Susan Maerki has done her own sleuthing of the merger, and is skeptical UCSF can pull it off. A retired health policy specialist who worked at PricewaterhouseCoopers for more than two decades, Maerki has taken an interest in the merger as both an expert and resident living near UCSF’s Parnassus hospital. When she suffered a knee injury late last year, Maerki said she chose to do her physical therapy at St. Mary’s. Poking around the hospital, she said she noticed empty patient rooms with unused medical equipment.

But it was the seismic ratings she saw posted on the walls of the hospital that gave her the most pause. She snapped photographs revealing parts of the building scored well below the standards which California hospitals will be required to meet by 2030. By that year, under state law, every hospital must demonstrate they can continue providing care after an earthquake, or risk being shut down. 

While the agreement with Bonta included a promise from UCSF to seismically retrofit both hospitals in the next few years, Maerki said she doesn’t believe $350 million will cover both the retrofitting and the required upgrades, based on her experience.

In February, Maerki attended a public meeting of the San Francisco Health Commission, where she voiced her concerns about the seismic ratings of both acquired hospitals. In an interview with Gazetteer, she called UCSF’s plan to reach profitability at both hospitals in two years “extremely aggressive.”

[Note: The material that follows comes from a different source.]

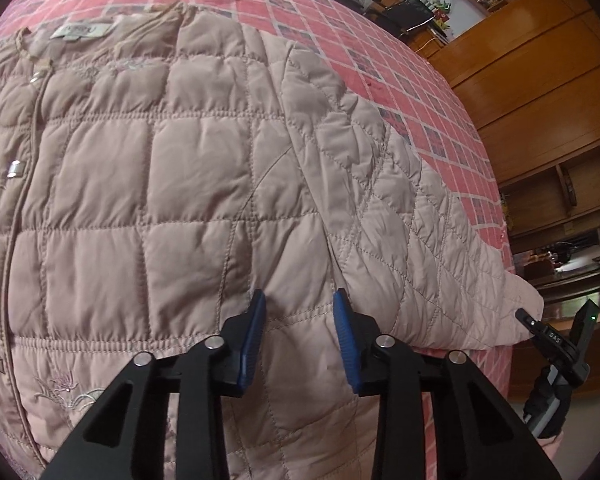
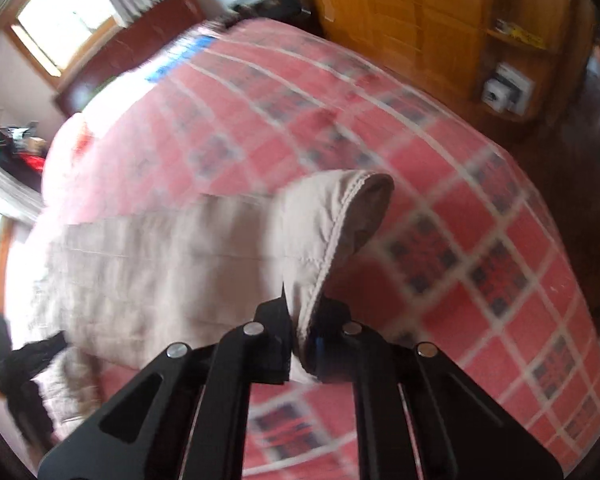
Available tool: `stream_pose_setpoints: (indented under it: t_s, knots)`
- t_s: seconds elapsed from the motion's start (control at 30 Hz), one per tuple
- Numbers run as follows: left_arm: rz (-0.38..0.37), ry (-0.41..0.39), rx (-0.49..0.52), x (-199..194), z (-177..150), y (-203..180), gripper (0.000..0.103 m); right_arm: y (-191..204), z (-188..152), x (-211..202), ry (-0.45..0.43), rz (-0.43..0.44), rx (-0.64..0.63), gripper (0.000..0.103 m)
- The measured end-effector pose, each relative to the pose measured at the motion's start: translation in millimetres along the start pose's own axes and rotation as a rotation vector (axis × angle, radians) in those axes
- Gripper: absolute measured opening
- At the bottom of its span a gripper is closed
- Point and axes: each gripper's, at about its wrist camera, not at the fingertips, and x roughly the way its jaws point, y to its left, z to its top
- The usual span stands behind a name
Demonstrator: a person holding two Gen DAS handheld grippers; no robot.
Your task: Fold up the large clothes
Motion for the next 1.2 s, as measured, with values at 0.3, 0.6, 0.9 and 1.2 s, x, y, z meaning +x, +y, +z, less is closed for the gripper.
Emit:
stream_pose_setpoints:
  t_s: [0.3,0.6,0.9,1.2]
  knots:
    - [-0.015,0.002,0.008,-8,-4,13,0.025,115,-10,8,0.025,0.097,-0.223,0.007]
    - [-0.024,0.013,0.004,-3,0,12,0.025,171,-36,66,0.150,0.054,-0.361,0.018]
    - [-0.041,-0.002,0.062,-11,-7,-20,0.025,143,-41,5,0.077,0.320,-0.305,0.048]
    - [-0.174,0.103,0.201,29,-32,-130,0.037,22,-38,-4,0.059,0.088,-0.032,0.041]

“These hospitals have served an important population,” Maerki said. “The question is whether the UCSF commitment is going to be sufficient to save one or both hospitals.” While the attorney general’s settlement improved the merger for San Franciscans, “I just don’t think it’s going to go very far,” she said, referring to the $350 million. 

In its statement, UCSF Health acknowledged the challenges they will face in meeting their own deadlines — and said that they might end up spending more than they’ve pledged. 

“While preliminary estimates were made prior to taking ownership of the hospitals, we do not have definitive financial plans or timelines,” the statement said. “We know this process will be difficult and may take longer than we hope. UCSF Health is committed to the long-term health of San Franciscans, and we remain optimistic about the future of Saint Francis and St. Mary’s.”